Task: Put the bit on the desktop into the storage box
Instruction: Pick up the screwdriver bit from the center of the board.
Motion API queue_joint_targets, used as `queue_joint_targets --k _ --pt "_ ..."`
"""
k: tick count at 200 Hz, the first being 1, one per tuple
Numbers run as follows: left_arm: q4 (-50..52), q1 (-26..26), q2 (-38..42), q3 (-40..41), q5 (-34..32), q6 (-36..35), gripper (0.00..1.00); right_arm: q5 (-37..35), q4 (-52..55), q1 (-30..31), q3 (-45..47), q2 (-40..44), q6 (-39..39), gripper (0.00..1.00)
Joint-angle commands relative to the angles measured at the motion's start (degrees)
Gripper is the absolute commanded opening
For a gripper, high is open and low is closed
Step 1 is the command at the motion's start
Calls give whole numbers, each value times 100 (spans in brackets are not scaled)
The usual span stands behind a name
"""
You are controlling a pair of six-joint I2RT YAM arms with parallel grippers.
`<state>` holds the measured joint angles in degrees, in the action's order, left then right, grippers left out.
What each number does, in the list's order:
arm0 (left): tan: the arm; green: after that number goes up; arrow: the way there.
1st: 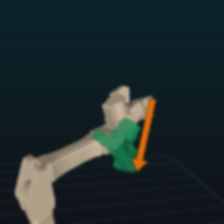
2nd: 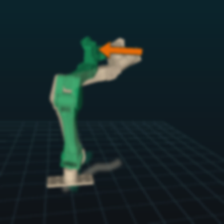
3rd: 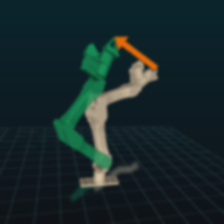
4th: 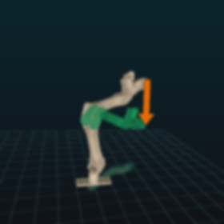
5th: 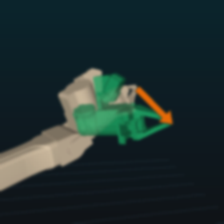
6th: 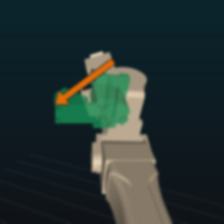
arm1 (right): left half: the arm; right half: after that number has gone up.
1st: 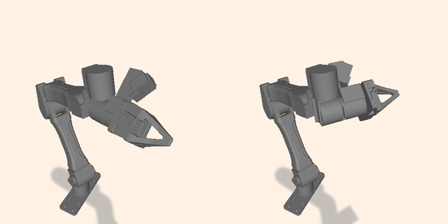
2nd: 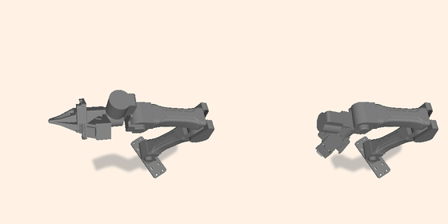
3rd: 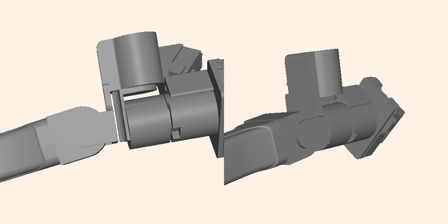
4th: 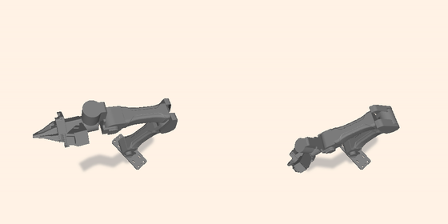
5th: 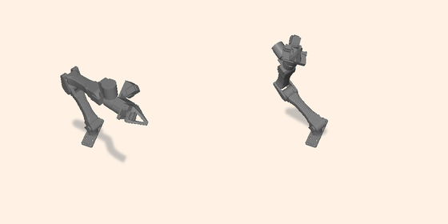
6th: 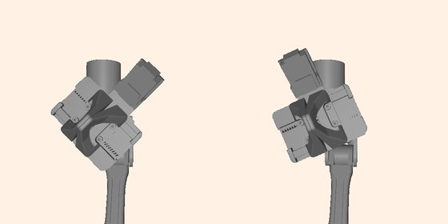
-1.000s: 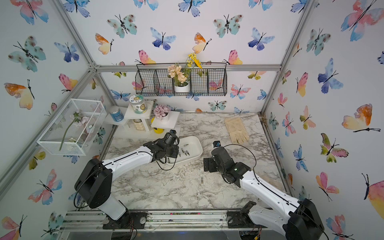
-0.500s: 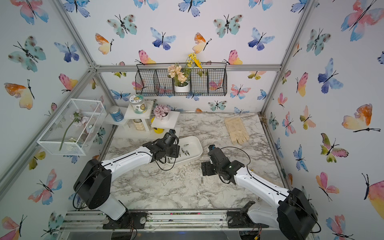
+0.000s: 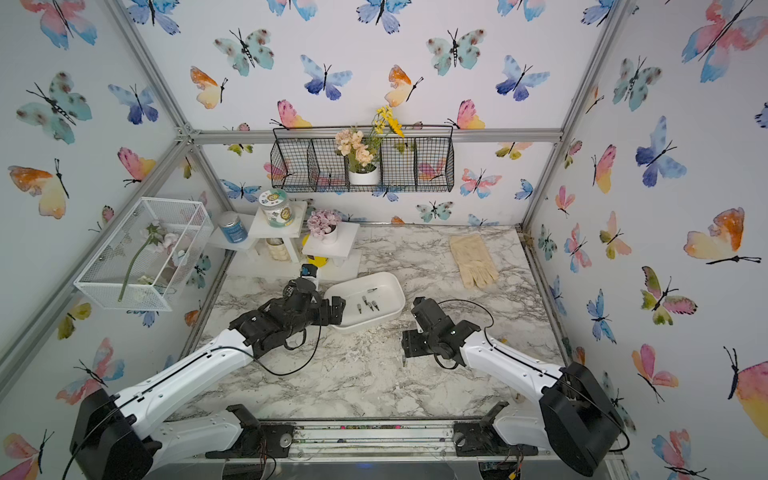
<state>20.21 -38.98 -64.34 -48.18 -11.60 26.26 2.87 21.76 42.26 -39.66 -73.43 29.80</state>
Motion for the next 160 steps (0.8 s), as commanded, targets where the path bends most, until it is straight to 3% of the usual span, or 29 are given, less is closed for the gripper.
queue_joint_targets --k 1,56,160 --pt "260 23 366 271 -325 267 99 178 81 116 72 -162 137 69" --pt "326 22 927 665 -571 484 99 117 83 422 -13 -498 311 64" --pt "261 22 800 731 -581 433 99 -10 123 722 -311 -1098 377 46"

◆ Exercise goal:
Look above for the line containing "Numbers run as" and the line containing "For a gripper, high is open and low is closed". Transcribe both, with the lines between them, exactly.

◆ Answer to this problem:
Numbers run as follows: left_arm: q4 (-50..52), q1 (-26..26), q2 (-38..42), q3 (-40..41), q5 (-34..32), q6 (-36..35), gripper (0.00..1.00); right_arm: q5 (-37..35), q4 (-52..55), q1 (-30..31), q3 (-45..47), q2 (-40..44), q6 (-39..39), gripper (0.00..1.00)
Joint-angle commands relative to the angles measured at the motion's start (degrees)
Gripper is the absolute commanded opening
For a gripper, high is open and low is closed

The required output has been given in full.